Qingwen Wang1, Ping Li2, Jing Wang1, Luo Wang1, Qi Lin2 and Zhengyu Fang1,2*
1Department of Rheumatism and Immunology, Peking University Shenzhen Hospital, Shenzhen, Guangdong, China
2Biomedical Research Institute, Shenzhen Peking University-The Hong Kong University of Science and Technology Medical Center, Guangdong province, China
*Corresponding Author: Zhengyu Fang, Biomedical Research Institute, Shenzhen Peking University- The Hong Kong University of Science and Technology Medical Center, Guangdong 518036, China, Tel: 86-0755-83923333, Fax: 0755-83910721 Email:

Abstract

Objectives: Although the exact cause of ankylosing spondylitis (AS) is unknown, genetics play a key role in AS. A recent genome-wide association study identified new immune-related susceptibility loci for AS in East Asians, and these need to be validated in the Chinese population.

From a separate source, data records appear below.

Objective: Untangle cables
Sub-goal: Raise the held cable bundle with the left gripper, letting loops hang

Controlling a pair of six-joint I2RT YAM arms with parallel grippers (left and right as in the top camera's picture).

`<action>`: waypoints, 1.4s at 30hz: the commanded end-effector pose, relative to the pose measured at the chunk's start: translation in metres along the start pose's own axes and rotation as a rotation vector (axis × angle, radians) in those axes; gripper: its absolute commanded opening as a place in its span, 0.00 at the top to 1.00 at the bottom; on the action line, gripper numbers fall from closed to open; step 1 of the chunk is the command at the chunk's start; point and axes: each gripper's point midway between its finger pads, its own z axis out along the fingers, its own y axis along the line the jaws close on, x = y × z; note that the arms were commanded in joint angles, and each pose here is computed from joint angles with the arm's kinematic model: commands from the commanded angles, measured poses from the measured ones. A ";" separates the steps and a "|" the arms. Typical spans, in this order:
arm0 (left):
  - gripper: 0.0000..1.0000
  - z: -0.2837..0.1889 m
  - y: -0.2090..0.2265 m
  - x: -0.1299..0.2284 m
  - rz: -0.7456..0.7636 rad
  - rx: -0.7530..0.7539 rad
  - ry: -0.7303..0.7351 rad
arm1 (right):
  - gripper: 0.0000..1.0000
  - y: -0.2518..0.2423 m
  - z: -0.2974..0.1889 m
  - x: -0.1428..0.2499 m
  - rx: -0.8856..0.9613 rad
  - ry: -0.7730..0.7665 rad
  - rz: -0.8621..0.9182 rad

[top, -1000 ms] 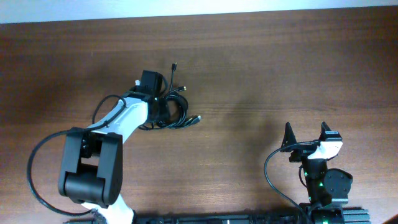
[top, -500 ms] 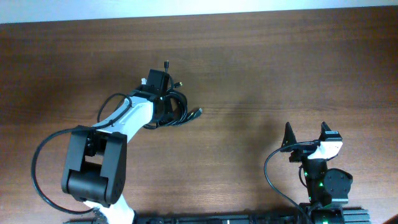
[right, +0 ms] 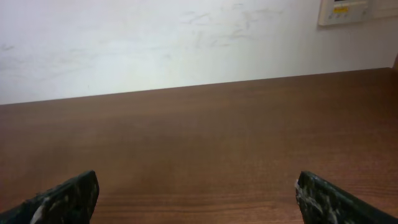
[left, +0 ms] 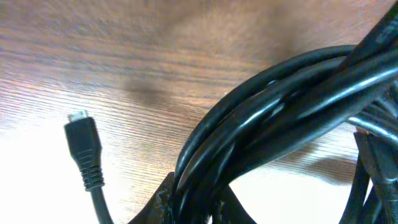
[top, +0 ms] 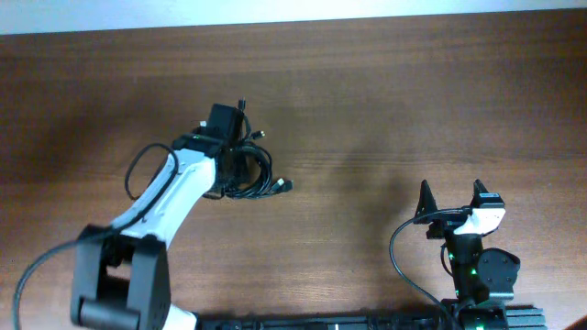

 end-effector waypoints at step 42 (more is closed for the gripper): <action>1.00 -0.052 -0.026 0.000 -0.159 0.208 -0.048 | 0.01 -0.001 0.000 0.002 0.005 0.002 0.000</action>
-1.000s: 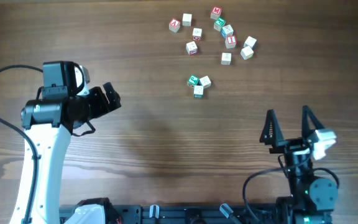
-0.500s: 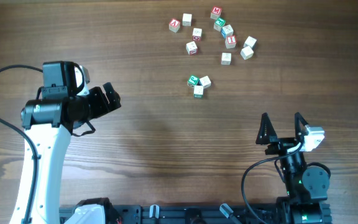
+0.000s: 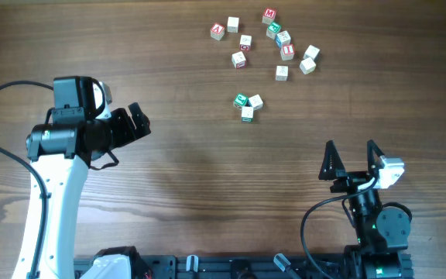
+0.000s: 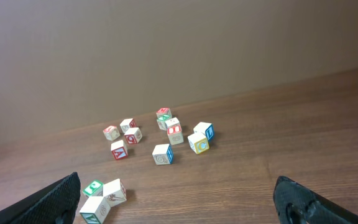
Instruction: Form a circle
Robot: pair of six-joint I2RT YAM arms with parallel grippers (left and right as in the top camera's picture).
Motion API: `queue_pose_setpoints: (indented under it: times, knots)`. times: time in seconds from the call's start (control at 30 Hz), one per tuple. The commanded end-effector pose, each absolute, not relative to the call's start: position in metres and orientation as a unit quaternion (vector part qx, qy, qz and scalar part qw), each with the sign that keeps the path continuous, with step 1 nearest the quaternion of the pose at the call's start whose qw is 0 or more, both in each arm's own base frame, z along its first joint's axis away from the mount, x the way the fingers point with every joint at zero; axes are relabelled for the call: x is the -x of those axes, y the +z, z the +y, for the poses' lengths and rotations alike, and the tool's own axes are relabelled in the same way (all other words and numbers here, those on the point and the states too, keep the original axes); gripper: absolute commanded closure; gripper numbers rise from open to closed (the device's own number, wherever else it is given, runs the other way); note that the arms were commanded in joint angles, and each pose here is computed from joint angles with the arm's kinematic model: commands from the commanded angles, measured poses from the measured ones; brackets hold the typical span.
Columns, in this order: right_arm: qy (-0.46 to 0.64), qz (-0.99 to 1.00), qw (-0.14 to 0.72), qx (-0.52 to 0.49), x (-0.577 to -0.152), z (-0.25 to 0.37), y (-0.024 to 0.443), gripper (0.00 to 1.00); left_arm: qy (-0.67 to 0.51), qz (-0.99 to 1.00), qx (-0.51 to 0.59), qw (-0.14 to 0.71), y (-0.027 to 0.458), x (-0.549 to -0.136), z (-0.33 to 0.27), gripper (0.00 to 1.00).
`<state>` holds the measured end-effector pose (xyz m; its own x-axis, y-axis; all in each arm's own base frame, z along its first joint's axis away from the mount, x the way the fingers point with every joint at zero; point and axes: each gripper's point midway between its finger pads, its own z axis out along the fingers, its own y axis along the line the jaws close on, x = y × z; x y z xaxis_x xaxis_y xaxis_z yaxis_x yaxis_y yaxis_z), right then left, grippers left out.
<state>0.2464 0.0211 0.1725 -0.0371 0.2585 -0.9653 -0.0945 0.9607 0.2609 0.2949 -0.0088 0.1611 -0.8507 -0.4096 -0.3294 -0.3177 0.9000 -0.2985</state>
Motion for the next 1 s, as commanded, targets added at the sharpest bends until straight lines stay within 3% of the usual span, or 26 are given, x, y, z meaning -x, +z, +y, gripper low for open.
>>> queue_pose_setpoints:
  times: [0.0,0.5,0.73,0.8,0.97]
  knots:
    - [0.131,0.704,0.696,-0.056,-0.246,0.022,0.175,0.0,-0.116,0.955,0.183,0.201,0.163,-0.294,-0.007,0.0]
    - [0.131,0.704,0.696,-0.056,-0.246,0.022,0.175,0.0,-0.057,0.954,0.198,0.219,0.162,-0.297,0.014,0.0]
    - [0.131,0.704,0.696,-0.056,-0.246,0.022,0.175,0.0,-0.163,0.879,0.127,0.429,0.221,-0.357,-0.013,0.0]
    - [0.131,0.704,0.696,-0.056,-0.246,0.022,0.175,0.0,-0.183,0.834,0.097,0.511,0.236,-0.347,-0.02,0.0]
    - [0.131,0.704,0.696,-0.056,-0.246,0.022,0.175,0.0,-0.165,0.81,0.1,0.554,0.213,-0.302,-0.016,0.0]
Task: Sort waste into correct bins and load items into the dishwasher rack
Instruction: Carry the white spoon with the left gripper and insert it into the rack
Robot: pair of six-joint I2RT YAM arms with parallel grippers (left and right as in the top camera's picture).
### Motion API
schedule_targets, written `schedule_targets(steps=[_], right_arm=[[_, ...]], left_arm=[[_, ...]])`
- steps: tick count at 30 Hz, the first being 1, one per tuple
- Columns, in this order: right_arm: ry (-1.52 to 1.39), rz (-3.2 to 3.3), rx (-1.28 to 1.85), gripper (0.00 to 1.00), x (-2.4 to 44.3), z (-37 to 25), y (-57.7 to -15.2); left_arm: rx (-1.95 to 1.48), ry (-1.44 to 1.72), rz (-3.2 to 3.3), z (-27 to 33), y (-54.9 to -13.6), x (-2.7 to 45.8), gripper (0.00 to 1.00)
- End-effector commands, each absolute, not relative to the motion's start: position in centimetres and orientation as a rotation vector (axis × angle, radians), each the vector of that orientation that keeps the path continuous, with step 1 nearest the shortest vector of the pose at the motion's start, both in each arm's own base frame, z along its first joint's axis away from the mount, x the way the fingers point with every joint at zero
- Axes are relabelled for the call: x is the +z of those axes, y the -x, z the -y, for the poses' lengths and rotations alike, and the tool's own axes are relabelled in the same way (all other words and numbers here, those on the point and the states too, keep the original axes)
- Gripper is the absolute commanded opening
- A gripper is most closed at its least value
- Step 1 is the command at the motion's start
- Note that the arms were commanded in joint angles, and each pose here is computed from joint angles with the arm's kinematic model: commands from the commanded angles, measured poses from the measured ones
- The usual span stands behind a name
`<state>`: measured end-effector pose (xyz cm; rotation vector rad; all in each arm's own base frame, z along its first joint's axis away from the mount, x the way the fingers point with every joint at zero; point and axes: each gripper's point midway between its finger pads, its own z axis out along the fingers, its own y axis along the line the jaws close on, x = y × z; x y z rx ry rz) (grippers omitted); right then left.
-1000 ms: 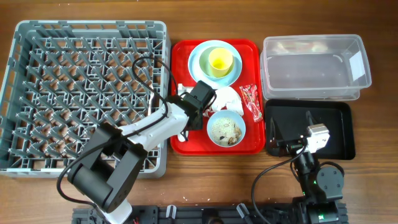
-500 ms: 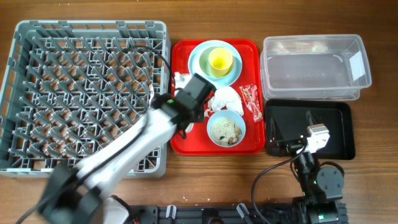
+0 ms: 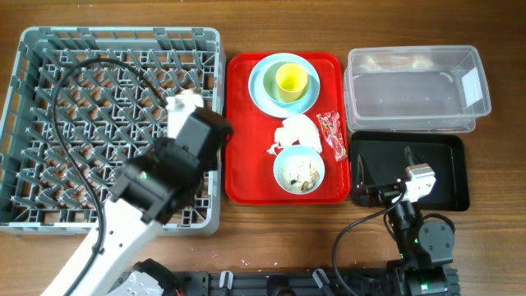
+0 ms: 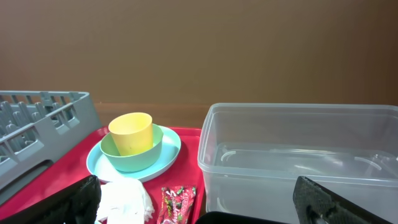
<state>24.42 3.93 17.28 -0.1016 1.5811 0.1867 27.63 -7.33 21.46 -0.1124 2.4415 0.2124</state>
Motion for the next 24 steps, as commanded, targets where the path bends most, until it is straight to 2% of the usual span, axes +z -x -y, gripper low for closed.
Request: schedule_targets(steps=[1,11,24], right_arm=[[0.097,-1.580,0.180,1.00,17.3,-3.8,-24.5],[0.097,-1.580,0.180,1.00,17.3,-3.8,-24.5],[0.097,-1.580,0.180,1.00,17.3,-3.8,-24.5]], left_arm=[[0.378,0.226,-2.468,3.5,-29.2,19.8,0.04],[0.463,0.222,-2.686,1.7,-31.3,13.2,0.04],[0.373,-0.018,-2.833,3.8,-30.8,10.4,0.04]])
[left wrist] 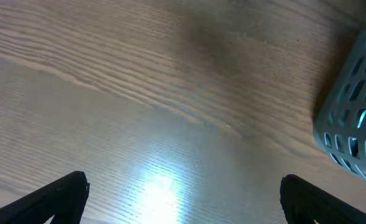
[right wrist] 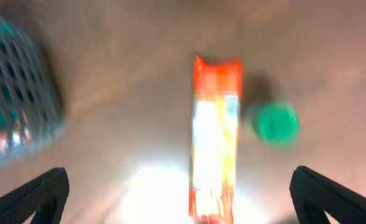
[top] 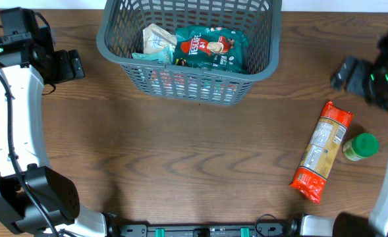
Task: Pack container
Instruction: 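Lower the right gripper onto the orange-capped spaghetti package, then grasp the spaghetti package with the right gripper and lift it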
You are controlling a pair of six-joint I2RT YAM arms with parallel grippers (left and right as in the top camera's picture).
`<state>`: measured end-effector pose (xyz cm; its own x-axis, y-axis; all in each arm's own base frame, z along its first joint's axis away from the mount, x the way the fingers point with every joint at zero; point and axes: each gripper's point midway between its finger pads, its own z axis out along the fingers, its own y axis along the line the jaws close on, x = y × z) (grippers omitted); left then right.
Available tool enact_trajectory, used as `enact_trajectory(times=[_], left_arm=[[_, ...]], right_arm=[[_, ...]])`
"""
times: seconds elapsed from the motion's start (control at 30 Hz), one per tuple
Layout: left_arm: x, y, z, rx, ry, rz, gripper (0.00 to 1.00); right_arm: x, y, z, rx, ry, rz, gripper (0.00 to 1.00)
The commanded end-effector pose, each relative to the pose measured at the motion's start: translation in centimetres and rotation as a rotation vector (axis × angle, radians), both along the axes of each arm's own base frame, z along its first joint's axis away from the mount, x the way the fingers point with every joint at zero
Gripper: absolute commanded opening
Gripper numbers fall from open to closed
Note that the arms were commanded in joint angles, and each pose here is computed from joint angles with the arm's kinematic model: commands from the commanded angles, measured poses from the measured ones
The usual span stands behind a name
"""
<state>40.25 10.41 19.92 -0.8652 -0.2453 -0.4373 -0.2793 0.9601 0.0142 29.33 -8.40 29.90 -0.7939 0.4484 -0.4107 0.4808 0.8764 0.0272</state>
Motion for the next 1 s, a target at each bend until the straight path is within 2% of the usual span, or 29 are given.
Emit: enact_trajectory(times=[0.0, 0.2, 0.4, 0.73, 0.97], left_arm=[[0.0, -0.2, -0.1, 0.004, 0.005, -0.019, 0.99], [0.0, -0.2, -0.1, 0.003, 0.005, -0.019, 0.98], [0.0, -0.2, -0.1, 0.003, 0.005, -0.019, 0.98], [0.0, -0.2, -0.1, 0.003, 0.005, -0.018, 0.99], [0.0, -0.2, -0.1, 0.003, 0.006, -0.018, 0.99]], right_arm=[[-3.2, 0.1, 0.4, 0.035, 0.038, -0.13, 0.99], [-6.8, 1.8, 0.3, 0.114, 0.039, -0.209, 0.99], [-10.6, -0.7, -2.3, -0.025, 0.088, -0.381, 0.99], [-8.7, -1.2, -14.5, -0.035, 0.209, -0.329, 0.99], [-7.6, -1.5, -19.6, -0.045, 0.209, -0.297, 0.99]])
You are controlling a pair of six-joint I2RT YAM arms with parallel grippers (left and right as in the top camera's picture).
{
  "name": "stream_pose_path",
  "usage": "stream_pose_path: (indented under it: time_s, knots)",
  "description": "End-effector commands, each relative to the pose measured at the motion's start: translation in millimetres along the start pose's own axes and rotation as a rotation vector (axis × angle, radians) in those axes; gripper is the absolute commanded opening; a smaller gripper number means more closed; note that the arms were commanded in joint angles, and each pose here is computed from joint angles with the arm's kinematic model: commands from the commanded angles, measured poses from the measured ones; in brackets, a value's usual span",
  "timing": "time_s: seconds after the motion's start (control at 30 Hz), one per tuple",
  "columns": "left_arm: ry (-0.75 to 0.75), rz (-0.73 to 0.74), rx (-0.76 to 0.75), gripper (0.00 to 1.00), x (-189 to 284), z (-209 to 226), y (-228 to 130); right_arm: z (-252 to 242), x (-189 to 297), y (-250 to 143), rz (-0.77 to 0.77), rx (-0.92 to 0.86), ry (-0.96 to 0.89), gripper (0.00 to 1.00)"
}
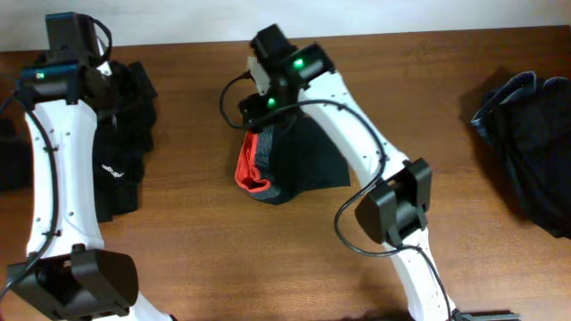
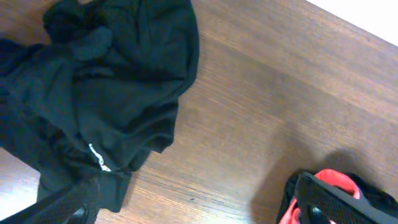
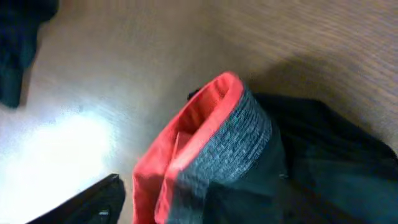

Methods: We enrolled 848 patients who met the modified New York criteria for AS and 1123 healthy normal controls in the present study. High-resolution melting analysis accompanied with sequencing was carried out to genotype five polymorphisms: rs12615545, rs4676410, rs1250550, rs2531875, and rs7282490. Distributions of genotypes and alleles were compared between AS patients and healthy controls, and among AS patients stratified by clinical parameters, age, and gender.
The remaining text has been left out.